-- Your objective --
Write out every entry below word for word, leaving nothing out.

-- Records for the task --
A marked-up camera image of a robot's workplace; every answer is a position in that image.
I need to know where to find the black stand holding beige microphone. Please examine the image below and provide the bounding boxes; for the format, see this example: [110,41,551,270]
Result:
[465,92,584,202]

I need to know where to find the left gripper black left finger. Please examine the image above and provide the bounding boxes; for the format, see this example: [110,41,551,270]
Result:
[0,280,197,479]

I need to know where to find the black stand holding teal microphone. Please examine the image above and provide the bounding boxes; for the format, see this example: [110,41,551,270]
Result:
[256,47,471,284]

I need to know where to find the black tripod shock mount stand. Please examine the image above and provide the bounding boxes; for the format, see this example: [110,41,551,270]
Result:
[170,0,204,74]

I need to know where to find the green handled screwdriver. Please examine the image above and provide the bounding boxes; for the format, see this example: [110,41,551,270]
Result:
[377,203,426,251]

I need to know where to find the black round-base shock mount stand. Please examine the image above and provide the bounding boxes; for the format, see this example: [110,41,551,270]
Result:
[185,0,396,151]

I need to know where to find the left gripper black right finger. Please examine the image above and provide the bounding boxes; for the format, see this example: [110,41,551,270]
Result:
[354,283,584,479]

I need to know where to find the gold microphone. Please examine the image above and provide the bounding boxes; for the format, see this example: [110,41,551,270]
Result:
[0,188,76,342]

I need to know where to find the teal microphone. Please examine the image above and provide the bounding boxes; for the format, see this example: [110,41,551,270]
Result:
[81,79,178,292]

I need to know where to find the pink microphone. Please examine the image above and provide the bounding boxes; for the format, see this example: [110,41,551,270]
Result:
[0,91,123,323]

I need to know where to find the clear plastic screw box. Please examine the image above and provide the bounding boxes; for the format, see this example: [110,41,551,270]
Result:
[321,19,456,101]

-- Solution to this exercise --
A marked-up camera image of a robot's workplace; every answer is a position in that image.
I need to know where to find the black stand holding beige microphone. Please examine the image below and provide the bounding boxes; for the format, see this example: [110,41,551,270]
Result:
[465,92,584,202]

I need to know where to find the left gripper black left finger. Please examine the image above and provide the bounding boxes; for the format, see this example: [110,41,551,270]
Result:
[0,280,197,479]

I need to know where to find the black stand holding teal microphone. Please examine the image above and provide the bounding boxes; for the format, see this example: [110,41,551,270]
Result:
[256,47,471,284]

I need to know where to find the black tripod shock mount stand. Please examine the image above and provide the bounding boxes; for the format, see this example: [110,41,551,270]
Result:
[170,0,204,74]

I need to know where to find the green handled screwdriver. Please examine the image above and provide the bounding boxes; for the format, see this example: [110,41,551,270]
Result:
[377,203,426,251]

I need to know where to find the black round-base shock mount stand. Please examine the image above and provide the bounding boxes; for the format, see this example: [110,41,551,270]
Result:
[185,0,396,151]

I need to know where to find the left gripper black right finger. Please examine the image above and provide the bounding boxes; for the format, see this example: [110,41,551,270]
Result:
[354,283,584,479]

I need to know where to find the gold microphone. Please examine the image above and provide the bounding boxes; for the format, see this example: [110,41,551,270]
Result:
[0,188,76,342]

I need to know where to find the teal microphone. Please examine the image above and provide the bounding boxes; for the format, see this example: [110,41,551,270]
Result:
[81,79,178,292]

I need to know where to find the pink microphone. Please examine the image above and provide the bounding boxes; for the format, see this example: [110,41,551,270]
Result:
[0,91,123,323]

I need to know where to find the clear plastic screw box. Please examine the image above and provide the bounding boxes; for the format, see this example: [110,41,551,270]
Result:
[321,19,456,101]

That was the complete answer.